■ Exercise description
Pick out every line in the data below that holds "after".

■ Recorded data
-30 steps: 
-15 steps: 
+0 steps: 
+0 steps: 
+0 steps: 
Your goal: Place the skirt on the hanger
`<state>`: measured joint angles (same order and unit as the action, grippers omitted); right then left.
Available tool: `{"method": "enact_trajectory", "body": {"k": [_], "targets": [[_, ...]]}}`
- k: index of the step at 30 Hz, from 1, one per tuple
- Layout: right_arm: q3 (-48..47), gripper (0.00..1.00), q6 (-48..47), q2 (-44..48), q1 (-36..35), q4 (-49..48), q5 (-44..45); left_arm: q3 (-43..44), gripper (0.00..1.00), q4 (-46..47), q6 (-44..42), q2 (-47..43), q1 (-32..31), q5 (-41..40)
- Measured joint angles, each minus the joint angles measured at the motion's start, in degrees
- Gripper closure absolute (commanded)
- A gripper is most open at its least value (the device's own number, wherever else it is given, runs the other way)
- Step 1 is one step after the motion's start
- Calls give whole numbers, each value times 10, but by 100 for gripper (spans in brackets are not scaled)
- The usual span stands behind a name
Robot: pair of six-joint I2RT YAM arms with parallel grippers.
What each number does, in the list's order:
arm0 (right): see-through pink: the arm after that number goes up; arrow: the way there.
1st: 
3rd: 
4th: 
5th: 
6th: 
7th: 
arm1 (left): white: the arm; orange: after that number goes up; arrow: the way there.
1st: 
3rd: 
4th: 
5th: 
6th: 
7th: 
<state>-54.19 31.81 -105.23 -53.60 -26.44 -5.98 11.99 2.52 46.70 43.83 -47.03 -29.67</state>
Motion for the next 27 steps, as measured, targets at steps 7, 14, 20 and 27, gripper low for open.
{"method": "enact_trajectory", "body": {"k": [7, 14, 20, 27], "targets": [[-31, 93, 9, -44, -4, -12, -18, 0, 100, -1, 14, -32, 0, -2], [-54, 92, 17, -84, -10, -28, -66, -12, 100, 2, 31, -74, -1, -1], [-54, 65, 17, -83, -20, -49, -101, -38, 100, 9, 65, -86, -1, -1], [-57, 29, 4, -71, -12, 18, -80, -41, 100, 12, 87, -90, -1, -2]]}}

■ Written solution
- Step 1 is one step after the motion's start
arm0 (right): see-through pink: the arm after that number goes up; arrow: the way there.
arm1 (left): white: the arm; orange: after that number goes up; arrow: the way there.

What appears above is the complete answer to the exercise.